THOUGHTS ON AGING, TRUMP LOVERS AND JOHN LENNON

Short takes from a journey through a disorganized mind:

***

I just aged by 10 years overnight.

For some reason, people keep posting things on Facebook asking how old you would be if you reversed the two digits in your age. When I asked asked that yesterday, I could say 17.

As of today, it’s 27. Yikes!

***

If there’s one thing I will never understand, it’s people who have neutral feelings about Donald Trump.

Because if there’s one thing America’s favorite insurrectionist isn’t, it’s nondescript. I can understand the people who despise him and I can even understand the people who love him.

But I’ll never understand people who say their feeligs about him are “tepid,” and that he’s neither that bad or that good.

Oh well. We’re nearing the end of the countdown to Mencken’s 100 years.

***

I don’t want to get too obsessed with the aging thing. Yes, I’m turning 72 today, and it’s not a retirement thing. I’ve been “retired” since I was 58, so it’s nothing new to me.

But I have more and more friends and relatives who are younger than I am who are retired. That’s wherew it starts getting weird to me.
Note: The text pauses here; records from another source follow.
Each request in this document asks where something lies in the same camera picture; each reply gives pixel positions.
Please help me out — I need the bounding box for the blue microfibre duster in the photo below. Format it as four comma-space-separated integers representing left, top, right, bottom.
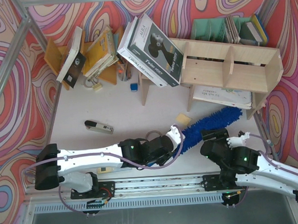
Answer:
181, 106, 243, 154

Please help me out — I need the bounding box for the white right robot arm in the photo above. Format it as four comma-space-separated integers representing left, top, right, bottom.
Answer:
200, 128, 298, 203

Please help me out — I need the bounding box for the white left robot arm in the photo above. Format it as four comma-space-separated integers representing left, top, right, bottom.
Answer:
35, 134, 180, 193

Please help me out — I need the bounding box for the wooden bookshelf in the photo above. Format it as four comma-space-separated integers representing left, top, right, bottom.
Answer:
136, 31, 286, 126

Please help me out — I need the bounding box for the masking tape roll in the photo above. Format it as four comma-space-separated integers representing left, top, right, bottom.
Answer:
144, 129, 163, 141

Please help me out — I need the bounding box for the yellow sticky note pad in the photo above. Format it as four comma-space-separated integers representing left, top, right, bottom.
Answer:
176, 113, 192, 126

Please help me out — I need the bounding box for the spiral notebook under shelf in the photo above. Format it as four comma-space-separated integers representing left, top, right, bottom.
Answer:
193, 86, 253, 109

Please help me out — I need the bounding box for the beige calculator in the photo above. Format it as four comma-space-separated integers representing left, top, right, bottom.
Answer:
97, 166, 131, 174

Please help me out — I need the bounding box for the blue stamp block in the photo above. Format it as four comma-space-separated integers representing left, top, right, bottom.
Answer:
130, 83, 138, 92

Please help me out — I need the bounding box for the pencils bundle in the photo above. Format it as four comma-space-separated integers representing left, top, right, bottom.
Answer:
116, 62, 132, 82

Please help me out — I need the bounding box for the brown card stack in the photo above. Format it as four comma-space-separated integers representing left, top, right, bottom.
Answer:
225, 16, 240, 44

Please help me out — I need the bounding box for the white Chokladfabriken book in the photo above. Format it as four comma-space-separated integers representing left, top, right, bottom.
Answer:
117, 17, 167, 87

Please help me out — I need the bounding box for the black white Twins story book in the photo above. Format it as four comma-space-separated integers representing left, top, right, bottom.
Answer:
127, 14, 184, 87

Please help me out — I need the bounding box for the green desk organiser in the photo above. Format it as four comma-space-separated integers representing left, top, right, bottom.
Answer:
190, 17, 259, 46

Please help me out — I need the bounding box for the yellow worn books stack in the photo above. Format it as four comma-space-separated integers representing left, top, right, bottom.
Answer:
83, 27, 118, 80

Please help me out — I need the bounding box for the white book with black cover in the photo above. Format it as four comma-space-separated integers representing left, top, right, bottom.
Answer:
57, 27, 86, 88

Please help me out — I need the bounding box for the grey book in organiser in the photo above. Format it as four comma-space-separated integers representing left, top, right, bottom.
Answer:
239, 22, 263, 46

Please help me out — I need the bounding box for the blue yellow book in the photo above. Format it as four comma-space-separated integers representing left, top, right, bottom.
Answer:
250, 14, 269, 46

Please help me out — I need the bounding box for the yellow wooden book stand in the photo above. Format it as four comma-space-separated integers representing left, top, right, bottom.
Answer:
44, 26, 124, 90

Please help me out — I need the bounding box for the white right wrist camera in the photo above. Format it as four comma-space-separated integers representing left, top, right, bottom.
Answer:
226, 132, 250, 148

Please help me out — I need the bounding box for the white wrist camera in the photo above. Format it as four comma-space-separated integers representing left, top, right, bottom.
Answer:
226, 132, 250, 148
166, 125, 185, 150

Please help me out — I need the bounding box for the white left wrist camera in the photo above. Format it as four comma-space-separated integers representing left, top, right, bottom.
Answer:
166, 125, 185, 150

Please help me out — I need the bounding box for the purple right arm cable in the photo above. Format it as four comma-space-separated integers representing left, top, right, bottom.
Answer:
249, 130, 298, 185

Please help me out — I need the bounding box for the padlock with ring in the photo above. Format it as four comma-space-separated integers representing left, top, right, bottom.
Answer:
83, 78, 102, 91

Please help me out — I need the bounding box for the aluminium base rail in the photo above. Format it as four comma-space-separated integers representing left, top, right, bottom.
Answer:
25, 167, 298, 214
I’m not just retired, I’m tired.

***

I’ll give a SPOILER ALERT with this one.

One thing came into my mind after the 41st anniversary of John Lennon’s murder three days ago. In the wonderful movie “Yesterday” (2019), when something happens and a young musician realizes he is the only person in the world who remembers that the Beatles ever existed, he has a chance to meet an 80-year-old John Lennon.

This Lennon was never a musician and was never famous, but our main character was just so happy that he got to live the second half of his life. Maybe the sweetest moment in a sweet movie.

John Lennon and Jack Malik in “Yesterday”

***

The picture at the beginning is of course the house I lived in from age 13 till I moved out to get married in my mid 20s.

When I was in Virginia last April for my mother’s funeral, I thought I was setting foot in the house for the last time. I got a few things that were mine and left, figuring the house would be sold this summer.

But we had some health setbacks that made it more difficult and it’s just now being turned over to a realtor (yes, I know realtors want the word capitalized). As it turns out, I’m going to Virginia one last time — basically for one day — to help get a few things cleared out.

It’s very strange. There are five of us now with our parents gone, and we’re spread out all over the country and maybe soon the world. The last time all five of us were together was May 2008 for our father’s funeral. The pandemic limited attendance at our mother’s funeral this year.

I have a feeling that if all five of us are in the same place at the same time again, I will be in a box.